CVE-2024-8672 (CVSS 9.9): Critical Flaw in Widget Options Plugin Threatens 100,000+ Websites
A critical security vulnerability (CVE-2024-8672) in the popular “Widget Options” plugin, which boasts over 100,000 active installations, has been patched in the latest release (version 4.0.8). This vulnerability, assigned a CVSSv3 score of 9.9, posed a significant threat to websites utilizing the plugin, potentially allowing malicious actors with contributor-level access or above to execute arbitrary code on the server.
The Flaw:
The vulnerability stemmed from the plugin’s “display logic” functionality, which extends several page builders. This feature allowed users to input data that was then passed through the eval() function without proper filtering or capability checks. This oversight opened the door for authenticated attackers to inject and execute arbitrary code.

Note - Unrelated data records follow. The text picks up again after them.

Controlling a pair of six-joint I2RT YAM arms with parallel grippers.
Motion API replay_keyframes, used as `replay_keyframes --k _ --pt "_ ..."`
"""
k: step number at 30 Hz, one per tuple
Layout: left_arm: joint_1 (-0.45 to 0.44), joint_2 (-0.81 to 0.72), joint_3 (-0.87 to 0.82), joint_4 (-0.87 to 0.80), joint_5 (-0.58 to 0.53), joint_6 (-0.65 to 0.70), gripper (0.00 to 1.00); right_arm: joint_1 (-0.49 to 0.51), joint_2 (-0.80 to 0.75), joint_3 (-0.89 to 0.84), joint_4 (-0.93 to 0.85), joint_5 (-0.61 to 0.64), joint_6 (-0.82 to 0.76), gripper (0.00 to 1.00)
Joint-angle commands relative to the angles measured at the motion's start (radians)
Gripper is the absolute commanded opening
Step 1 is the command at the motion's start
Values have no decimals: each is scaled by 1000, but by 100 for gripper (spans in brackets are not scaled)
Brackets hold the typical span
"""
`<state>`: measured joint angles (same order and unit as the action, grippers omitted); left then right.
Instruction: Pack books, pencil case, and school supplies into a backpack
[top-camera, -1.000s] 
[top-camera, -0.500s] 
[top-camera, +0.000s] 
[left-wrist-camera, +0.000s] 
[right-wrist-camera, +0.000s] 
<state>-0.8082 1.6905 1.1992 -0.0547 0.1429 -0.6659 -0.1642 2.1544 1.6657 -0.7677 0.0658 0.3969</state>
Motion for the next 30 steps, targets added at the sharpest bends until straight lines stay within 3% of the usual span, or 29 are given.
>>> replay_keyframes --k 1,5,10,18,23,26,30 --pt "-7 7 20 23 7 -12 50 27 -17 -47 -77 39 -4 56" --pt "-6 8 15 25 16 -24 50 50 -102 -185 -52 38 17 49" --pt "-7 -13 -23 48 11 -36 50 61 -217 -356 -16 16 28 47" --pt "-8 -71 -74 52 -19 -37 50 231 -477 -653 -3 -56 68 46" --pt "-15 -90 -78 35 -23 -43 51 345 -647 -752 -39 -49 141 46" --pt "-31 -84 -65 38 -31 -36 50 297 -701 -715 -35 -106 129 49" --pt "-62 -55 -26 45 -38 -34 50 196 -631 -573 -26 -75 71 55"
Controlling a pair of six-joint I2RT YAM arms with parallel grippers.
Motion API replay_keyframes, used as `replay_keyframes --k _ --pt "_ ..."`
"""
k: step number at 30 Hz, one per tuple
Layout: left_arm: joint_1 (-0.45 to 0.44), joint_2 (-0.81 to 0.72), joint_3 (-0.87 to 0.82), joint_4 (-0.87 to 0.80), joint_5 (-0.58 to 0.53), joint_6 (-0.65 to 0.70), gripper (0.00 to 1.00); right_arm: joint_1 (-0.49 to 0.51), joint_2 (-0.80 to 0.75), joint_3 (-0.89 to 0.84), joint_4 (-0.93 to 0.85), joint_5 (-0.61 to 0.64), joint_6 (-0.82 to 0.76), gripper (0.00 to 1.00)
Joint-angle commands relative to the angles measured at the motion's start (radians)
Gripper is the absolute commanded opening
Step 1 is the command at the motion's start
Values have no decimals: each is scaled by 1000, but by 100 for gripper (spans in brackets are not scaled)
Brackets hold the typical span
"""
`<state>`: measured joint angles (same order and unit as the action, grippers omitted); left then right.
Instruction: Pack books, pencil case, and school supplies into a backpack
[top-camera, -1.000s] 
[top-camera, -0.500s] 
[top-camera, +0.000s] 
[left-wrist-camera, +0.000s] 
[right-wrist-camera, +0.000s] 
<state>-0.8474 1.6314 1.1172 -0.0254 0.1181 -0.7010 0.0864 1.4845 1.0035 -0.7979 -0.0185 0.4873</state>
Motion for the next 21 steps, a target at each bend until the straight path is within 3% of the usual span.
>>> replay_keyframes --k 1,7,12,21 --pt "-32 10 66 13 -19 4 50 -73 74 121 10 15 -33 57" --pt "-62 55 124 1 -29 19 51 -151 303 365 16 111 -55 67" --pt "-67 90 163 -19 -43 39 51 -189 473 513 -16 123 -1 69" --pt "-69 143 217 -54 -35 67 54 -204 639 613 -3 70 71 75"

Researcher Recommendation Ignored:
Security researcher Webbernaut, who discovered and reported CVE-2024-8672, recommended that the plugin developers implement an allowlist of permitted functions and restrict command execution to administrators only. Unfortunately, these recommendations were not fully adopted in the patch.
Patch and Residual Risk:
While the latest update (version 4.0.8) addresses the immediate vulnerability, security experts warn that the current patch might not be completely foolproof. The way the issue was resolved could still leave websites with residual risk.
Call to Action:
All users of the “Widget Options” plugin are strongly urged to update to version 4.0.8 immediately. Website administrators should also remain vigilant and monitor their sites for any suspicious activity.